(fot. archiwum)
Szczypiorniści Travelandu Olsztyn nie powtórzyli rezultatu uzyskanego w ubiegłym roku. Po drugiej porażce z Zagłębiem Lubin olsztynianie uplasowali się na szóstej pozycji, a więc miejsce niżej niż przed rokiem.
Zespół ze stolicy regionu sam jest sobie winien temu, że miejsce z poprzedniego roku nie zostało obronione. Pierwsze spotkanie rozegrane przed ponad tygodniem w Olsztynie gospodarze przegrali różnicą trzech bramek. Na początku drugiej połowy piątkowego (14.05), rewanżowego pojedynku sytuacja jednak diametralnie się odmieniła. Na około 25 minut przed końcową syreną Traveland prowadził aż dziewięcioma bramkami! Ostatecznie zespół z Olsztyna i tak przegrał w Lubinie różnicą jednego gola.
Lubinianie zajęli zatem piąte miejsce w rozgrywkach. Siódmą pozycję dzięki dwukrotnemu pokonaniu Piotrkowianina Piotrków Trybunalski wywalczyli zawodnicy Nielby Wągrowiec. Z kolei z ekstraklasą definitywnie pożegnały się zespoły Powenu Zabrze i AZS-u AWFiS Gdańsk. Miejsce wśród najlepszych polskich zespołów zachował Śląsk Wrocław, a w barażu piłkarze Chrobrego Głogów zagrają z Miedzią Legnica. Pewne jest natomiast to, że w przyszłym sezonie w ekstraklasie zagrają ekipy AZS-u Gorzów Wielkopolski i Stali Mielec.

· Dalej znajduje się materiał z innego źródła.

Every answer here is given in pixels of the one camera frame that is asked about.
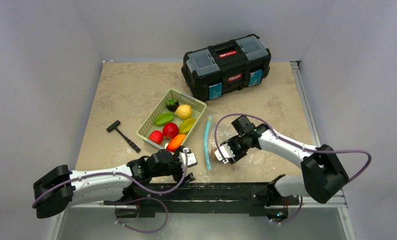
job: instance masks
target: hammer
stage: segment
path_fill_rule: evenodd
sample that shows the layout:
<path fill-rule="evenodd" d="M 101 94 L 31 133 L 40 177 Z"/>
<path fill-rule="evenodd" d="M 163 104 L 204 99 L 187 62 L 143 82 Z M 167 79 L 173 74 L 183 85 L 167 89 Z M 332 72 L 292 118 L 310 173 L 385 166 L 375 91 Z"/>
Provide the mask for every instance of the hammer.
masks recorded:
<path fill-rule="evenodd" d="M 110 125 L 106 130 L 107 132 L 111 132 L 113 130 L 116 130 L 116 132 L 118 132 L 123 139 L 125 139 L 125 141 L 131 146 L 131 148 L 133 148 L 135 150 L 135 152 L 139 153 L 141 151 L 141 149 L 133 142 L 131 141 L 129 138 L 127 138 L 127 136 L 125 136 L 121 131 L 119 131 L 118 126 L 121 124 L 121 122 L 119 120 L 116 120 L 112 125 Z"/>

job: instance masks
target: white wall
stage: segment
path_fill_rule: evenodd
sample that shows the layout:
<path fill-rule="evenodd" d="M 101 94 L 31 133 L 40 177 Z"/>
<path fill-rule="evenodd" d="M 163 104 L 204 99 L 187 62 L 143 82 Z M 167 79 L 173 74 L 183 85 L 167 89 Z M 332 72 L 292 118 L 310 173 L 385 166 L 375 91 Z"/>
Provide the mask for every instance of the white wall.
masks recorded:
<path fill-rule="evenodd" d="M 100 70 L 71 0 L 0 0 L 0 240 L 45 239 L 32 186 L 75 166 Z"/>
<path fill-rule="evenodd" d="M 397 239 L 397 0 L 335 1 L 300 69 L 323 141 L 373 155 L 345 188 L 358 239 Z"/>
<path fill-rule="evenodd" d="M 189 51 L 259 35 L 273 61 L 301 60 L 334 0 L 74 0 L 106 60 L 179 61 Z"/>

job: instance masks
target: wooden table surface
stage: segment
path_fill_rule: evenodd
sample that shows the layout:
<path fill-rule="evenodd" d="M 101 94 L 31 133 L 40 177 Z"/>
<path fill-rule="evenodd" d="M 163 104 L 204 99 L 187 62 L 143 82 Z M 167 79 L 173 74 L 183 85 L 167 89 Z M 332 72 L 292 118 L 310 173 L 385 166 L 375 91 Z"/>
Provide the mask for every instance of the wooden table surface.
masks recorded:
<path fill-rule="evenodd" d="M 137 130 L 169 89 L 191 95 L 183 75 L 182 63 L 105 63 L 95 93 L 94 102 L 79 152 L 76 170 L 107 169 L 126 164 L 141 156 L 157 152 L 137 136 Z M 245 88 L 207 102 L 207 109 L 186 142 L 196 155 L 198 165 L 188 169 L 196 183 L 269 182 L 280 174 L 299 175 L 301 171 L 287 160 L 258 149 L 234 165 L 212 161 L 212 170 L 206 168 L 203 134 L 208 116 L 212 126 L 230 113 L 247 113 L 261 117 L 280 133 L 306 144 L 312 144 L 311 134 L 296 87 L 290 64 L 273 62 L 268 77 L 256 86 Z M 218 129 L 221 143 L 235 134 L 231 122 L 223 121 Z M 136 153 L 116 132 L 106 128 L 114 121 L 122 133 L 133 140 L 141 152 Z M 210 147 L 215 147 L 212 134 Z M 173 182 L 172 177 L 157 177 L 152 182 Z"/>

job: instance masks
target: red apple
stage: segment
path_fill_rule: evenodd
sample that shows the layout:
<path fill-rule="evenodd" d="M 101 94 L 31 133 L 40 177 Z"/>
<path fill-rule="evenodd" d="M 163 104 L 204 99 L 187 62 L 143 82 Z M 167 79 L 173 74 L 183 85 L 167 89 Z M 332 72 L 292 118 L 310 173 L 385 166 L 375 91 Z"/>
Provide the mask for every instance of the red apple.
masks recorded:
<path fill-rule="evenodd" d="M 175 138 L 179 131 L 178 126 L 173 122 L 169 122 L 163 127 L 163 135 L 169 139 Z"/>
<path fill-rule="evenodd" d="M 163 142 L 163 133 L 158 130 L 153 131 L 150 136 L 148 136 L 148 139 L 160 145 Z"/>

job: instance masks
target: red logo
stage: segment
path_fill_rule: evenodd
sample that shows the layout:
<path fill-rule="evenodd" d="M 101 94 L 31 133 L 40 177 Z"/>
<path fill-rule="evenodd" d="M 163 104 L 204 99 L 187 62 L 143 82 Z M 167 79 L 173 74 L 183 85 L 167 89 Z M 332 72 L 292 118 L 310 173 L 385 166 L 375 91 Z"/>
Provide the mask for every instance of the red logo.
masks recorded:
<path fill-rule="evenodd" d="M 242 77 L 243 77 L 242 73 L 240 73 L 238 75 L 235 75 L 235 76 L 228 77 L 228 82 L 232 82 L 232 81 L 238 80 L 238 79 L 240 79 Z"/>
<path fill-rule="evenodd" d="M 229 52 L 226 52 L 226 53 L 223 53 L 223 54 L 219 55 L 219 57 L 220 57 L 220 58 L 224 58 L 224 57 L 228 57 L 229 55 L 236 54 L 236 53 L 237 53 L 236 50 L 234 50 L 234 51 L 229 51 Z"/>

Najważniejsze rozstrzygnięcia dopiero jednak przed nami. Wczoraj w Kielcach i Płocku rozpoczęły się decydujące starcia o medale. W pierwszych meczach triumfowali gospodarze. Bliżej złotego medalu są więc szczypiorniści Vive, którzy rozprawili się z ekipą MMTS-u Kwidzyn. Z kolei Wisła okazała się lepsza od Azotów-Puławy. Jutro kolejne pojedynki.